*What is needed*
Entries below include pictures. Output exactly the lines from the one with "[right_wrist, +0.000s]" down to the one with "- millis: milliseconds", both ends included, and leave the pictures out.

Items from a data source
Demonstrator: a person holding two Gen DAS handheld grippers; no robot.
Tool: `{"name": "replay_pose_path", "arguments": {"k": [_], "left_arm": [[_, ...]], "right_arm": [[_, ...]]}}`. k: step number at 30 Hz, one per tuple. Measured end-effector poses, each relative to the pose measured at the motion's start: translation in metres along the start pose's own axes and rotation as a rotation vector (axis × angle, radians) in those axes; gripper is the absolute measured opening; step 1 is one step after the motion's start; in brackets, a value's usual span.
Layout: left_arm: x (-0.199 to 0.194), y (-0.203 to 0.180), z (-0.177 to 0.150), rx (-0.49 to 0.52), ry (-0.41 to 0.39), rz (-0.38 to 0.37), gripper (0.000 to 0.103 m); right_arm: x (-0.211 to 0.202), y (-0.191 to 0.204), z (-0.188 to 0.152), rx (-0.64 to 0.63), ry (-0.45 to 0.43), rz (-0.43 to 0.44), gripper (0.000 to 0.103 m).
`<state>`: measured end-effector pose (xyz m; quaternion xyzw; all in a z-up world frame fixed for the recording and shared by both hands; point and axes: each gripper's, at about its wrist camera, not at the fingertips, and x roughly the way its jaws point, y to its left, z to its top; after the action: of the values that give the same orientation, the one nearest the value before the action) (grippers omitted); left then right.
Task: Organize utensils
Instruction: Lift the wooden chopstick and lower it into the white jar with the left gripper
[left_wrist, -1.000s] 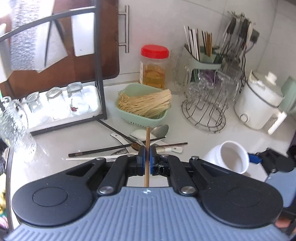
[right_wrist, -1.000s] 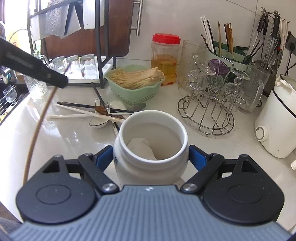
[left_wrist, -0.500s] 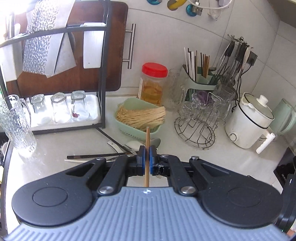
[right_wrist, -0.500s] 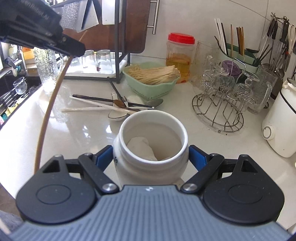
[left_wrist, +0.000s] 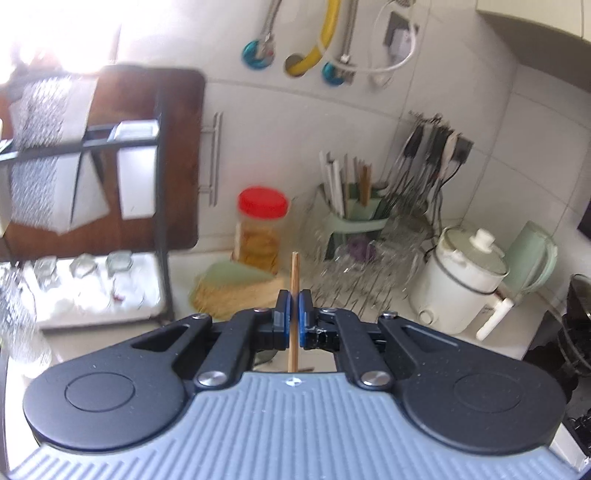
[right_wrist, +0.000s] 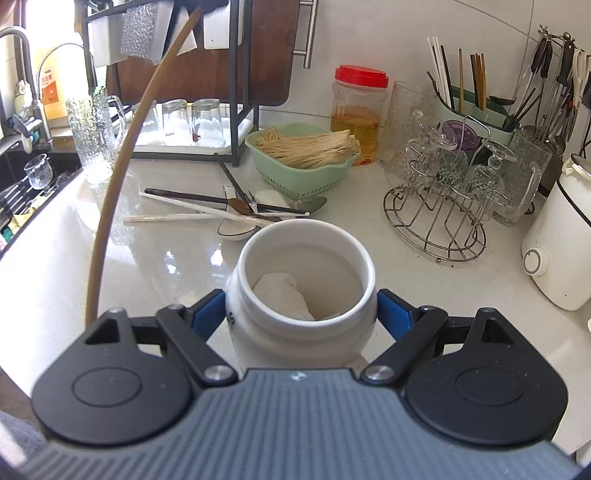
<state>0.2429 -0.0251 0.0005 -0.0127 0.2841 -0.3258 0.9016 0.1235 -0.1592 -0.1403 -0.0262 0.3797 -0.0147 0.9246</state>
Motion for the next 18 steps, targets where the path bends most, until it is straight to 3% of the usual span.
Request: {"name": "replay_pose_path", "arguments": {"k": [18], "left_arm": [[0.013, -0.057, 0.055, 0.115, -0.105, -0.187, 0.005]], "right_arm": [[-0.001, 0.001, -0.005, 0.017, -0.026, -0.007, 0.09]]}}
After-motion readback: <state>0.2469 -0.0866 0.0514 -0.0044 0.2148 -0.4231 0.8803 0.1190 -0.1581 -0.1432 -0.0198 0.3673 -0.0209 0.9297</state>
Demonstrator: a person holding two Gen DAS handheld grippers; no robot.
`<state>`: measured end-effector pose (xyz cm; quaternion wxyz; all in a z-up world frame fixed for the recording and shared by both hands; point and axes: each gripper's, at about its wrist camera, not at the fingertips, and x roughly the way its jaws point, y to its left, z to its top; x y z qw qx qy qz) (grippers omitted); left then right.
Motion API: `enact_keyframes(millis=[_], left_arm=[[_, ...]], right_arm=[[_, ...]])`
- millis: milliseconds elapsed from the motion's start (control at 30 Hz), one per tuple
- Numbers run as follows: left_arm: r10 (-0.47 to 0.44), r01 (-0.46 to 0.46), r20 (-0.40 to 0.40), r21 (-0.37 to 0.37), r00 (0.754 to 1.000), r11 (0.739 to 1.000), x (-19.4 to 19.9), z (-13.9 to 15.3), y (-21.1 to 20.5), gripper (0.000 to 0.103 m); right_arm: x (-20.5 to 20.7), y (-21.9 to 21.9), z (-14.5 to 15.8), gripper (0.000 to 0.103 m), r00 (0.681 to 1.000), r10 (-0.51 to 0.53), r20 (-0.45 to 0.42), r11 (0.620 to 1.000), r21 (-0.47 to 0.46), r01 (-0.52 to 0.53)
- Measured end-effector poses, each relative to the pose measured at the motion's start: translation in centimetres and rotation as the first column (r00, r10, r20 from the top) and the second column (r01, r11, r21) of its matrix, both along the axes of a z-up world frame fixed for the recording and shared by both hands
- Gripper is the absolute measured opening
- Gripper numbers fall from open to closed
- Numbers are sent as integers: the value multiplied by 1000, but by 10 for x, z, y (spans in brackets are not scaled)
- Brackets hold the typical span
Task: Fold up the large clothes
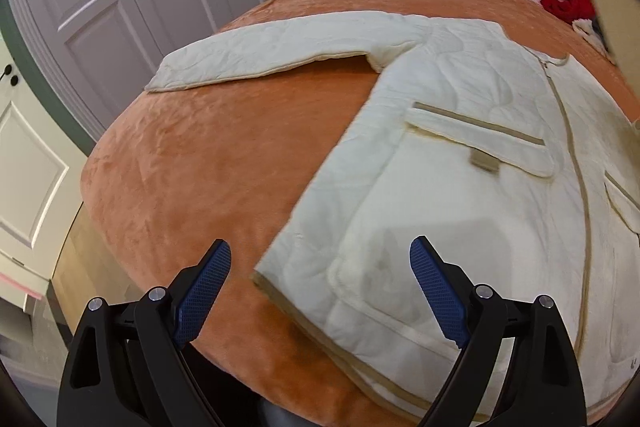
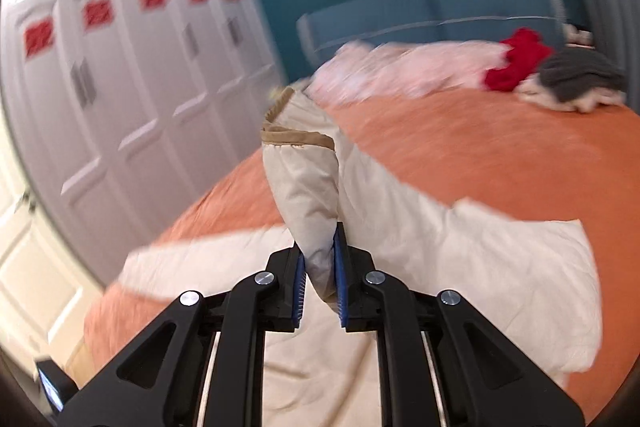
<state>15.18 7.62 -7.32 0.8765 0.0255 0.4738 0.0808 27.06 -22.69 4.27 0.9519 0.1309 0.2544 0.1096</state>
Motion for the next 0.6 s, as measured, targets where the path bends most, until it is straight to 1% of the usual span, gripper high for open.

*Your solution*
[right_wrist, +0.000s] 
<state>0.2429 -0.0251 0.0005 -0.0127 0.2841 -0.3258 0.9016 0.1235 -0.1592 -0.1403 -0.0262 0.3797 -0.0147 0.9246</state>
Motion for the next 18 steps, targets where the path bends most, until it is straight to 3% of the usual span.
Request: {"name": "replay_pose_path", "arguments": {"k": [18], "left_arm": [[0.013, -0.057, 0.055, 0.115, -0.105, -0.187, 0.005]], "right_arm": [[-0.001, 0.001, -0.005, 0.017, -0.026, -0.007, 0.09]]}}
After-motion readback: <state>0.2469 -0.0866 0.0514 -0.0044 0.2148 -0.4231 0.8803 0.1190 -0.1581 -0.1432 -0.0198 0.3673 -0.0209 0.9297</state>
Demonstrator: a person holding two Gen DAS handheld grippers; no robot.
`<state>`: measured end-effector pose (xyz cm; quaternion wxyz; all in a z-up world frame fixed for the recording and shared by both hands; point and axes: each gripper's, at about its wrist camera, not at the fingertips, and x roughly the way its jaws point, y to its left, z to its top; x y z qw qx qy qz) (grippers omitted); left then right.
Motion API: `enact_keyframes(millis=[_], left_arm=[[_, ...]], right_arm=[[_, ...]])`
- millis: milliseconds elapsed from the motion's start (control at 30 Hz), one per tuple

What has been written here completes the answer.